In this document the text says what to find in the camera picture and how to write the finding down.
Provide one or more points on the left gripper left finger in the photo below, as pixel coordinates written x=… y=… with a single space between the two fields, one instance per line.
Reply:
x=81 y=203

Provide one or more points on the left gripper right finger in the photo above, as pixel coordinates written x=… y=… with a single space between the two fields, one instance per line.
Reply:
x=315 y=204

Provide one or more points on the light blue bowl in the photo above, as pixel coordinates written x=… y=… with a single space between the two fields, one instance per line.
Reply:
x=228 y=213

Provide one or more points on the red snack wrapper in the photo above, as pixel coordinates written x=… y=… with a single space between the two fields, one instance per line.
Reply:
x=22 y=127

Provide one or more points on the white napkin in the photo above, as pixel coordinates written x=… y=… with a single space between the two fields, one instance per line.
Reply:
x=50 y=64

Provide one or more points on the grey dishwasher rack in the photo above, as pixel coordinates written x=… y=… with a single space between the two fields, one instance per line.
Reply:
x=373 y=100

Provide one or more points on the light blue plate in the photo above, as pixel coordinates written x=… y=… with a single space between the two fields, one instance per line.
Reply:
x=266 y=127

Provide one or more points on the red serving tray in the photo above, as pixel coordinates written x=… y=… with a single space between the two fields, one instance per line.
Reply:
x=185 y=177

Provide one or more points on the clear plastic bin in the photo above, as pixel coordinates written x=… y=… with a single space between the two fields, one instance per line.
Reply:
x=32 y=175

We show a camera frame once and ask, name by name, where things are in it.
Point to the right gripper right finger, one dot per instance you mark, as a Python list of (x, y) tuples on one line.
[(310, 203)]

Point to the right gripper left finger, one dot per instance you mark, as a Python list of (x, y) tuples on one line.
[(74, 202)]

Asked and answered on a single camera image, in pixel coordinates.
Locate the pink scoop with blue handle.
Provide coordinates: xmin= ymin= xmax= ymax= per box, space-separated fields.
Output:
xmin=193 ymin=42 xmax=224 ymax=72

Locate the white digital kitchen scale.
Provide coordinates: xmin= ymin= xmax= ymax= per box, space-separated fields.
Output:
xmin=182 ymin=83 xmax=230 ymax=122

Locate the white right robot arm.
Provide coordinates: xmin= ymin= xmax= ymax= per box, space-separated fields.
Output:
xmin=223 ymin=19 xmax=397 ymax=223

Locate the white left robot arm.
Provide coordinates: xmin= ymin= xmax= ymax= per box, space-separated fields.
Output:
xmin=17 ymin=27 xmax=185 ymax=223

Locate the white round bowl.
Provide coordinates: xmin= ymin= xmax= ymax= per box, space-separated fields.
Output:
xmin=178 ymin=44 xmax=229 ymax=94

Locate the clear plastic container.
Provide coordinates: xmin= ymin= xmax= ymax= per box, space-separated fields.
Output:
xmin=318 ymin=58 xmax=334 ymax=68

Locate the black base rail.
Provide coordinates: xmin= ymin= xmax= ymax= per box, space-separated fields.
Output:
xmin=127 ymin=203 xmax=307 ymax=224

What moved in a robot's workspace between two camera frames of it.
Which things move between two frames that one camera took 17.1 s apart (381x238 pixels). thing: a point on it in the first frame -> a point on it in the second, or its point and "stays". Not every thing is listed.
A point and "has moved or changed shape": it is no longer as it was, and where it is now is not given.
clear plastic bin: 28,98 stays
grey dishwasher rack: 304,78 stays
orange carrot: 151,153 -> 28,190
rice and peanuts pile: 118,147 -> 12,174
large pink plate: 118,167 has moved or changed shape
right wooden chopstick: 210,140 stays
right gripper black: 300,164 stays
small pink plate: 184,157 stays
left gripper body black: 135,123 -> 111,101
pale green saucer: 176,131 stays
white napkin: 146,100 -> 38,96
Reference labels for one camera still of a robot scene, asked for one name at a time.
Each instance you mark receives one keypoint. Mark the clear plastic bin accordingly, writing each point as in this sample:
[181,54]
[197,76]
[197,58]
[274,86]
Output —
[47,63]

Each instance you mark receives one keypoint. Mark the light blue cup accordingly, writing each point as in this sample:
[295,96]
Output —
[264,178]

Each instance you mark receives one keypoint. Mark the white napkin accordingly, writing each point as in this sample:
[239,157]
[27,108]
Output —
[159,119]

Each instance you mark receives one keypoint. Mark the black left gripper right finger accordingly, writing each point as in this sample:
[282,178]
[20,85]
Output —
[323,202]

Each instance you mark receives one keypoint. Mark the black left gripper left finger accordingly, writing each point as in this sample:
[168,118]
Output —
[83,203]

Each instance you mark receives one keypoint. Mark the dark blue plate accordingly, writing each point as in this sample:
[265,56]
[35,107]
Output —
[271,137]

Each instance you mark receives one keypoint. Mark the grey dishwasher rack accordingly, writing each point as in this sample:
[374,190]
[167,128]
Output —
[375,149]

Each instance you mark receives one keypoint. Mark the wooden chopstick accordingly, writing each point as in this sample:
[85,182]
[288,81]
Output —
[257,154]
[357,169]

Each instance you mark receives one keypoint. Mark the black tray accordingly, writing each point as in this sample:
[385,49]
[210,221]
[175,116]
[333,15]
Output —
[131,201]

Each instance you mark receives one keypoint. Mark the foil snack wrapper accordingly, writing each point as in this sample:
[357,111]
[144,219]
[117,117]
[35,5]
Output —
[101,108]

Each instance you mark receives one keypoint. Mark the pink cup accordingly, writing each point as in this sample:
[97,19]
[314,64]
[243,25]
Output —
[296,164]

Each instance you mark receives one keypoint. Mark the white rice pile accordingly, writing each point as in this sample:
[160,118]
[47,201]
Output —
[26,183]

++++++++++

An exact copy of every entry above is the expected answer.

* Your response:
In this document the text says what to find in the camera picture and how to write the finding down.
Provide one or more points on the left gripper left finger in the photo below, as pixel coordinates written x=… y=… with a single space between the two fields, one instance per line.
Reply:
x=81 y=203

Provide one or more points on the left gripper right finger in the photo above, as pixel coordinates written x=… y=… with a single space between the two fields, one instance per line.
Reply:
x=315 y=204

Provide one or more points on the light blue bowl in the photo above, as pixel coordinates written x=… y=… with a single space between the two fields, one instance per line.
Reply:
x=228 y=213

Provide one or more points on the red snack wrapper in the photo above, as pixel coordinates written x=… y=… with a single space between the two fields, one instance per line.
Reply:
x=22 y=127

Provide one or more points on the white napkin in the photo above, as pixel coordinates written x=… y=… with a single space between the two fields, one instance per line.
Reply:
x=50 y=64

Provide one or more points on the grey dishwasher rack in the photo above, as pixel coordinates written x=… y=… with a single space between the two fields, one instance per line.
Reply:
x=373 y=100

Provide one or more points on the light blue plate in the photo above, as pixel coordinates written x=… y=… with a single space between the two fields, one instance per line.
Reply:
x=266 y=127

Provide one or more points on the red serving tray in the photo above, as pixel coordinates written x=… y=… with a single space between the two fields, one instance per line.
Reply:
x=185 y=177

Provide one or more points on the clear plastic bin in the photo above, as pixel coordinates written x=… y=… with a single space between the two fields, one instance per line.
Reply:
x=32 y=175

We show a camera frame once and ask, name by name, where things are in it.
Point to the right gripper right finger, one dot per instance you mark, as a Python list of (x, y) tuples on one line.
[(310, 203)]

Point to the right gripper left finger, one dot per instance you mark, as a Python list of (x, y) tuples on one line.
[(74, 202)]

Asked and answered on a single camera image, in pixel coordinates.
Locate the pink scoop with blue handle.
Provide coordinates: xmin= ymin= xmax= ymax= per box, space-separated fields.
Output:
xmin=193 ymin=42 xmax=224 ymax=72

Locate the white digital kitchen scale.
Provide coordinates: xmin= ymin= xmax= ymax= per box, space-separated fields.
Output:
xmin=182 ymin=83 xmax=230 ymax=122

Locate the white right robot arm.
Provide coordinates: xmin= ymin= xmax= ymax= per box, space-separated fields.
Output:
xmin=223 ymin=19 xmax=397 ymax=223

Locate the white left robot arm.
Provide coordinates: xmin= ymin= xmax= ymax= per box, space-separated fields.
Output:
xmin=17 ymin=27 xmax=185 ymax=223

Locate the white round bowl.
Provide coordinates: xmin= ymin= xmax= ymax= per box, space-separated fields.
Output:
xmin=178 ymin=44 xmax=229 ymax=94

Locate the clear plastic container.
Provide coordinates: xmin= ymin= xmax= ymax= per box, space-separated fields.
Output:
xmin=318 ymin=58 xmax=334 ymax=68

Locate the black base rail.
Provide coordinates: xmin= ymin= xmax= ymax= per box, space-separated fields.
Output:
xmin=127 ymin=203 xmax=307 ymax=224

What moved in a robot's workspace between two camera frames of it.
Which things move between two frames that one camera took 17.1 s apart (381x238 pixels). thing: a point on it in the first frame -> a point on it in the second, or its point and "stays". Not every thing is listed.
A point and "has moved or changed shape": it is no longer as it was, and where it is now is not given.
clear plastic bin: 28,98 stays
grey dishwasher rack: 304,78 stays
orange carrot: 151,153 -> 28,190
rice and peanuts pile: 118,147 -> 12,174
large pink plate: 118,167 has moved or changed shape
right wooden chopstick: 210,140 stays
right gripper black: 300,164 stays
small pink plate: 184,157 stays
left gripper body black: 135,123 -> 111,101
pale green saucer: 176,131 stays
white napkin: 146,100 -> 38,96
Reference labels for one camera still of a robot scene, asked for one name at a time.
Each instance you mark receives one keypoint. Mark the clear plastic bin accordingly, writing each point as in this sample:
[181,54]
[197,76]
[197,58]
[274,86]
Output —
[47,63]

Each instance you mark receives one keypoint. Mark the light blue cup accordingly, writing each point as in this sample:
[295,96]
Output —
[264,178]

Each instance you mark receives one keypoint. Mark the white napkin accordingly, writing each point as in this sample:
[239,157]
[27,108]
Output —
[159,119]

Each instance you mark receives one keypoint. Mark the black left gripper right finger accordingly, writing each point as in this sample:
[282,178]
[20,85]
Output —
[323,202]

Each instance you mark receives one keypoint. Mark the black left gripper left finger accordingly, writing each point as in this sample:
[168,118]
Output —
[83,203]

Each instance you mark receives one keypoint. Mark the dark blue plate accordingly, writing each point as in this sample:
[265,56]
[35,107]
Output —
[271,137]

Each instance you mark receives one keypoint. Mark the grey dishwasher rack accordingly, writing each point as in this sample:
[374,190]
[167,128]
Output —
[375,149]

Each instance you mark receives one keypoint. Mark the wooden chopstick accordingly, writing each point as in this sample:
[85,182]
[288,81]
Output —
[257,154]
[357,169]

Each instance you mark receives one keypoint. Mark the black tray accordingly, writing each point as in this sample:
[385,49]
[210,221]
[175,116]
[333,15]
Output —
[131,201]

Each instance you mark receives one keypoint. Mark the foil snack wrapper accordingly, writing each point as in this sample:
[357,111]
[144,219]
[117,117]
[35,5]
Output —
[101,108]

Each instance you mark receives one keypoint. Mark the pink cup accordingly, writing each point as in this sample:
[97,19]
[314,64]
[243,25]
Output —
[296,164]

Each instance you mark receives one keypoint. Mark the white rice pile accordingly, writing each point as in this sample:
[160,118]
[47,201]
Output —
[26,183]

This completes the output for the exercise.